>>>>>
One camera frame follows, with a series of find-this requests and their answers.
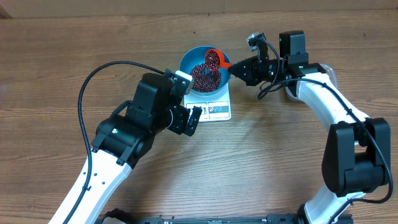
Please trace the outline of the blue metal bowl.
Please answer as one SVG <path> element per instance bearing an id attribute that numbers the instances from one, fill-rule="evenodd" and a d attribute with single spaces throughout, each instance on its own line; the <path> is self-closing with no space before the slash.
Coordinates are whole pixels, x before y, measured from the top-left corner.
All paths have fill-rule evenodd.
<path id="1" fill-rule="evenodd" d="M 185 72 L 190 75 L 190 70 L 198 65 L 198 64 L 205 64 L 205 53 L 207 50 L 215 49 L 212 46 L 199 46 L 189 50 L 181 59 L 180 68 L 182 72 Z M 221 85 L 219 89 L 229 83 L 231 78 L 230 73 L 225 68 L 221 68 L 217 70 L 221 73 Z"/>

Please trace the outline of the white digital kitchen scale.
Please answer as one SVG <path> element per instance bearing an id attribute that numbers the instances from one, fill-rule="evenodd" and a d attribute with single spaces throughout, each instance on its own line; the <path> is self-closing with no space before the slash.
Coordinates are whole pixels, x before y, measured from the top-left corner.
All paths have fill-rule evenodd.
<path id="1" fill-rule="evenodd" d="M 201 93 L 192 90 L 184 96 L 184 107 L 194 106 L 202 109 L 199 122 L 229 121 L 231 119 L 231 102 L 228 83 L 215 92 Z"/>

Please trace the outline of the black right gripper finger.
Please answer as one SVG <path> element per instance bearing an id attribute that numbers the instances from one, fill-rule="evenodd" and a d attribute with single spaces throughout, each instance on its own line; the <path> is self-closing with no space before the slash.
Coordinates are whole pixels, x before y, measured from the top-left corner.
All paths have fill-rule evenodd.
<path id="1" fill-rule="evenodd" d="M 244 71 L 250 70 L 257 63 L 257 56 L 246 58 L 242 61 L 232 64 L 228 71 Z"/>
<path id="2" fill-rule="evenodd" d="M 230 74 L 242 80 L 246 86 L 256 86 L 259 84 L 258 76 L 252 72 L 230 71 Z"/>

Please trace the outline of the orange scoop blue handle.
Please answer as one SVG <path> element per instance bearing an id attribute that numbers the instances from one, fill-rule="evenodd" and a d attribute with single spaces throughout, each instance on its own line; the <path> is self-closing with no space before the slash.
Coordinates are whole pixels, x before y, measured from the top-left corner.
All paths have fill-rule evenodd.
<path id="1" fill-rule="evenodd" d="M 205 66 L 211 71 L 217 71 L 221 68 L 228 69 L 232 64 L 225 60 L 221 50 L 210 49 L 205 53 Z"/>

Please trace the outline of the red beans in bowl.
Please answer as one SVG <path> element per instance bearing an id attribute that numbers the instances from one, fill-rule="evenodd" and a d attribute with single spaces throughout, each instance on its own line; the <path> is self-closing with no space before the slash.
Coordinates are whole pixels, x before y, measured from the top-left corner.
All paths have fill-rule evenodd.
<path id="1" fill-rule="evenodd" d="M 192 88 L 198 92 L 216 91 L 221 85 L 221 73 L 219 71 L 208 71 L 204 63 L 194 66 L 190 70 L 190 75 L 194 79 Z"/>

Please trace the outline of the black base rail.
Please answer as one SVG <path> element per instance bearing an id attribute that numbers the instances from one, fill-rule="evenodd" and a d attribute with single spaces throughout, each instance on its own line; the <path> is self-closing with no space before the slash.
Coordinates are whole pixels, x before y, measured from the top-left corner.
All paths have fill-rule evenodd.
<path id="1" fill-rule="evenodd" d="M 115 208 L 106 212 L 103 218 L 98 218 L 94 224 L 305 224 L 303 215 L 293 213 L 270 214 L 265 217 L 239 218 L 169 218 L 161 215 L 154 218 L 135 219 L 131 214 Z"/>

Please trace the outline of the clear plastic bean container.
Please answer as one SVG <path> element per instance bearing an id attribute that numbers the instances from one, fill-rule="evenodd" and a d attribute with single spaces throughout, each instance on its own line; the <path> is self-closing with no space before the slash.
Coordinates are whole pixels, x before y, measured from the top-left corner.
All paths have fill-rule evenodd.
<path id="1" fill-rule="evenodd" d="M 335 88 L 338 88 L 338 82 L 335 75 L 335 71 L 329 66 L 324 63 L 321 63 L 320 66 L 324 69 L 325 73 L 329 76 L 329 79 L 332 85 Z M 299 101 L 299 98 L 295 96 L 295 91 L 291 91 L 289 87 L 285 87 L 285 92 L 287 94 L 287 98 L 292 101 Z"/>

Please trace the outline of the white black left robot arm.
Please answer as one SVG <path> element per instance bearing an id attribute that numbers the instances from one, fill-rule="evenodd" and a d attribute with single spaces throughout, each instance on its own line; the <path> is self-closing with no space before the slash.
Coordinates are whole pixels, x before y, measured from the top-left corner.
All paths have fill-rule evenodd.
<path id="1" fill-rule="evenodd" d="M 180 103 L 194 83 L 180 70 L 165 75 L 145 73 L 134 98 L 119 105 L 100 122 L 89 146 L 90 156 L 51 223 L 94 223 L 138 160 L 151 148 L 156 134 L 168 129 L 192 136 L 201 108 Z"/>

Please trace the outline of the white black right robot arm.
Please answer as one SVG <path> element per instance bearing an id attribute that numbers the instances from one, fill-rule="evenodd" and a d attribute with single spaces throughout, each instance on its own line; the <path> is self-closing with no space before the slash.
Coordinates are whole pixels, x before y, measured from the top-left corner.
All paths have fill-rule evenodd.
<<<<<
>>>>>
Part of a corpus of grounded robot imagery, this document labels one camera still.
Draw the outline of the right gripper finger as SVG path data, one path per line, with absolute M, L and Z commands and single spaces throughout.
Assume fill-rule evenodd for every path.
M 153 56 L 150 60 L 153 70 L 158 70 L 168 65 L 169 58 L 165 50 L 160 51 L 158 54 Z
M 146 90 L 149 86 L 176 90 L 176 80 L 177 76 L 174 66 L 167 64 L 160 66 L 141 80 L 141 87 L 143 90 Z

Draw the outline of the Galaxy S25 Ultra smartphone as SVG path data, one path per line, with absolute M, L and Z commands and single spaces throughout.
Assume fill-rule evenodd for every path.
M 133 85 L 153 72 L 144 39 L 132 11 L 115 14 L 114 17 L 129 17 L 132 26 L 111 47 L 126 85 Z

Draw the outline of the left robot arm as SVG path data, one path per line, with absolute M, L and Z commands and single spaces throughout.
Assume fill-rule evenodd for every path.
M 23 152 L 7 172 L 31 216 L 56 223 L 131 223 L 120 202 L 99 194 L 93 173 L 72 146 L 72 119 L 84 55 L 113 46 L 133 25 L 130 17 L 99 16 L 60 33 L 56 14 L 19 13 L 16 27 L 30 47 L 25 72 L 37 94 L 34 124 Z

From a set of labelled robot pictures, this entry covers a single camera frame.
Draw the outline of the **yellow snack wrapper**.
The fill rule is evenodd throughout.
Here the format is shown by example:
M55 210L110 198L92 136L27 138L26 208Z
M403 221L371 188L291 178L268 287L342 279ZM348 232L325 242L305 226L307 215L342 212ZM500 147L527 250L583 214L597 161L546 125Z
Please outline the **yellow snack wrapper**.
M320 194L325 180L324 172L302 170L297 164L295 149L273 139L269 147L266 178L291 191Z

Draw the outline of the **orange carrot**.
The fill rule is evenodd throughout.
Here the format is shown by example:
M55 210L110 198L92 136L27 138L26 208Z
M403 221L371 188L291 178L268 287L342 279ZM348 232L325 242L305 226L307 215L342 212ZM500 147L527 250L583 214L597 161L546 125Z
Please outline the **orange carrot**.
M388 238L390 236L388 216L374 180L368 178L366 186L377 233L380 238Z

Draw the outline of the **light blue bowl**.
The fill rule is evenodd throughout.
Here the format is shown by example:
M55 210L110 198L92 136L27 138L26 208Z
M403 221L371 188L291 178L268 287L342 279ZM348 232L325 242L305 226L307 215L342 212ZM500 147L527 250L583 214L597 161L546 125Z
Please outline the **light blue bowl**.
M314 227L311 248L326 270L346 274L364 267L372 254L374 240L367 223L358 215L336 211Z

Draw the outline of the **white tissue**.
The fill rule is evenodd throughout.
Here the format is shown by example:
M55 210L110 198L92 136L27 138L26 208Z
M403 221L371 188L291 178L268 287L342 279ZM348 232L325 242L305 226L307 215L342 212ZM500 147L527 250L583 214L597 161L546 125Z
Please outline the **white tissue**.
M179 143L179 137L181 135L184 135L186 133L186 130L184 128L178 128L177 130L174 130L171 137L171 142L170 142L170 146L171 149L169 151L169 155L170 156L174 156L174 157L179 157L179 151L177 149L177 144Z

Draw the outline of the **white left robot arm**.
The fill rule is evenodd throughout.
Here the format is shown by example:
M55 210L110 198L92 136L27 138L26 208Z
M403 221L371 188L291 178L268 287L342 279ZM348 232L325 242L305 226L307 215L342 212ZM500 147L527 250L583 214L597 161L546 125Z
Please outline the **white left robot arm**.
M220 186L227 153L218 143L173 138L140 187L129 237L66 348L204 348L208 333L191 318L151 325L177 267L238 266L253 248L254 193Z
<<<<<
What needs to be done
Word for word, write out the lines above running from the one with "One camera frame" up to and including the one with "Please trace the outline of the white digital". Drop any picture.

Task response
One camera frame follows, with a series of find-this requests and their answers.
Please trace the outline of the blue metal bowl.
Please answer as one SVG <path> element per instance bearing an id attribute that numbers the instances from one, fill-rule="evenodd" and a d attribute with single spaces throughout, each instance on its own line; the <path> is self-closing with no space before the slash.
Coordinates are whole pixels, x before y, measured from the top-left corner.
All paths have fill-rule evenodd.
<path id="1" fill-rule="evenodd" d="M 185 72 L 190 75 L 190 70 L 198 65 L 198 64 L 205 64 L 205 53 L 207 50 L 215 49 L 212 46 L 199 46 L 189 50 L 181 59 L 180 68 L 182 72 Z M 221 85 L 219 89 L 229 83 L 231 78 L 230 73 L 225 68 L 221 68 L 217 70 L 221 73 Z"/>

Please trace the outline of the white digital kitchen scale.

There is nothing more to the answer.